■ Assigned task
Return, word for word, the lines of the listing below from the one with "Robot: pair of" through the one with "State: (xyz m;", and no other lines.

■ Data provided
★ ★ ★ ★

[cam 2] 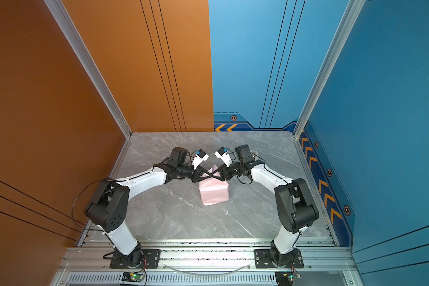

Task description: Wrap the gift box in paper

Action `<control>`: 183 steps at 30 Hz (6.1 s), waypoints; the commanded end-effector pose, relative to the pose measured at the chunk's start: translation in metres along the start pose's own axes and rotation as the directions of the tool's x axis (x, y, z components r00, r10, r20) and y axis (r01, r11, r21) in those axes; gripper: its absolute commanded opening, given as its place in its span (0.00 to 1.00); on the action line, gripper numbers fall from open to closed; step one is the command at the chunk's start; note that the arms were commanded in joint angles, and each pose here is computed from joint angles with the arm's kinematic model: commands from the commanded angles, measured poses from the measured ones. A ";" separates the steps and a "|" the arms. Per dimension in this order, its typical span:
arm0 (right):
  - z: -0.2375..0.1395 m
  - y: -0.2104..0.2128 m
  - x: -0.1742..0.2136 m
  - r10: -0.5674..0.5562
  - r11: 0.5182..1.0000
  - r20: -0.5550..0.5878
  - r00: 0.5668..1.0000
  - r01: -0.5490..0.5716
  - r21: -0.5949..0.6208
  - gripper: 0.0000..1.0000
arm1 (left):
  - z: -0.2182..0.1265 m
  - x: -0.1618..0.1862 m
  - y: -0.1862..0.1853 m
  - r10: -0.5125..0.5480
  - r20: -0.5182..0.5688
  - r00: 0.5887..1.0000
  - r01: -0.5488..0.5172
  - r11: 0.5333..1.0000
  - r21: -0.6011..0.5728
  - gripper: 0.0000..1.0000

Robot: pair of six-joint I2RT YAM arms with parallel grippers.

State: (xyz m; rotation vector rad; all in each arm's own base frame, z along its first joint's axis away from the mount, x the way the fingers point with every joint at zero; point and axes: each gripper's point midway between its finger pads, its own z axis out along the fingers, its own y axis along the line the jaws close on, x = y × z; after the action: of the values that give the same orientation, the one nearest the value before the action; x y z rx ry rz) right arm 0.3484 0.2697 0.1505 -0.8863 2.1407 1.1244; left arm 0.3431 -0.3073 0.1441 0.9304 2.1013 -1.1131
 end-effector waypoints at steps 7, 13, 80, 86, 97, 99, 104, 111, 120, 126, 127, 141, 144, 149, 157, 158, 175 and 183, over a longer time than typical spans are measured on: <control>-0.032 0.015 0.007 0.082 0.996 0.045 0.996 -0.083 0.018 0.65 | -0.007 0.024 0.012 -0.084 -0.028 0.996 0.083 0.995 -0.048 0.31; -0.032 -0.003 0.029 0.143 0.977 0.013 0.990 -0.143 0.161 0.64 | -0.009 0.030 0.012 -0.104 -0.019 0.994 0.103 0.993 -0.049 0.35; -0.024 -0.003 0.046 0.068 0.972 -0.046 0.997 -0.056 0.229 0.63 | -0.011 0.017 -0.009 -0.068 -0.010 0.998 0.068 0.998 0.008 0.23; -0.025 0.000 0.031 0.024 0.976 -0.022 0.999 -0.018 0.219 0.63 | -0.009 0.002 -0.016 -0.027 0.006 1.000 0.027 0.999 0.018 0.07; -0.040 -0.005 0.034 0.128 0.929 -0.040 0.991 -0.105 0.355 0.65 | -0.018 -0.003 -0.017 0.028 0.021 0.999 -0.026 0.993 -0.113 0.14; -0.052 -0.008 0.035 0.196 0.893 -0.021 0.980 -0.170 0.417 0.67 | -0.020 0.010 -0.015 0.015 0.018 1.000 -0.012 0.989 -0.147 0.14; -0.072 -0.004 0.038 0.395 0.793 0.066 0.916 -0.377 0.478 0.68 | -0.027 0.010 -0.016 0.005 0.094 0.996 0.017 0.971 -0.237 0.06; -0.070 0.008 0.046 0.609 0.659 0.198 0.768 -0.628 0.414 0.69 | -0.031 0.018 -0.019 0.008 0.149 0.989 0.042 0.942 -0.333 0.09; -0.061 0.019 0.061 0.678 0.586 0.241 0.694 -0.709 0.393 0.69 | -0.033 0.011 -0.026 0.091 0.151 0.984 -0.034 0.938 -0.345 0.28; -0.045 0.025 0.061 0.693 0.593 0.234 0.682 -0.724 0.352 0.66 | -0.031 0.002 -0.034 0.141 0.155 0.978 -0.084 0.942 -0.326 0.21; -0.044 0.024 0.062 0.694 0.591 0.237 0.680 -0.725 0.352 0.66 | -0.031 0.002 -0.036 0.149 0.153 0.977 -0.094 0.943 -0.321 0.20; -0.027 0.000 0.043 0.652 0.635 0.259 0.713 -0.700 0.327 0.57 | -0.030 0.017 -0.054 0.396 -0.012 0.918 -0.359 0.818 -0.449 0.00; -0.033 0.002 0.030 0.635 0.659 0.288 0.717 -0.697 0.284 0.65 | -0.030 0.024 -0.052 0.432 -0.086 0.898 -0.419 0.780 -0.465 0.00; -0.050 0.020 0.009 0.612 0.704 0.350 0.709 -0.690 0.167 0.74 | -0.024 0.033 -0.047 0.465 -0.200 0.863 -0.500 0.720 -0.481 0.00; -0.055 0.039 0.012 0.730 0.623 0.348 0.588 -0.782 0.016 0.84 | -0.010 0.038 -0.049 0.500 -0.306 0.810 -0.585 0.660 -0.472 0.00; -0.054 0.041 0.016 0.738 0.613 0.340 0.583 -0.790 0.025 0.85 | -0.009 0.039 -0.049 0.502 -0.316 0.805 -0.593 0.653 -0.471 0.00; -0.042 0.029 0.044 0.760 0.545 0.306 0.573 -0.819 0.178 0.86 | -0.002 0.044 -0.054 0.545 -0.326 0.772 -0.633 0.623 -0.459 0.01; -0.053 0.040 0.043 0.777 0.535 0.309 0.549 -0.834 0.136 0.87 | -0.003 0.048 -0.049 0.532 -0.323 0.783 -0.619 0.612 -0.491 0.00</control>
State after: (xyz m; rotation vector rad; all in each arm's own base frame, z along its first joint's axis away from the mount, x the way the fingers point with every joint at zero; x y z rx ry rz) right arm 0.2965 0.2282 0.1662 0.4516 2.4367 1.1657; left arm 0.2851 -0.3114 0.1524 1.2269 1.7951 -0.0550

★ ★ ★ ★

■ Output below
Robot: pair of six-joint I2RT YAM arms with parallel grippers.

State: (xyz m; rotation vector rad; all in each arm's own base frame, z along its first joint's axis away from the mount, x the way the fingers point with every joint at zero; point and axes: each gripper's point midway between its finger pads, its own z axis out along the fingers, its own y axis along the line the jaws close on, x = y × z; after the action: of the values that give the same orientation, the one nearest the value before the action; x y z rx ry rz) right arm 0.3484 0.2697 0.1505 -0.8863 2.1407 1.1244; left arm 0.3431 -0.3073 0.1441 0.9304 2.1013 -1.1131

The answer has been written out in full.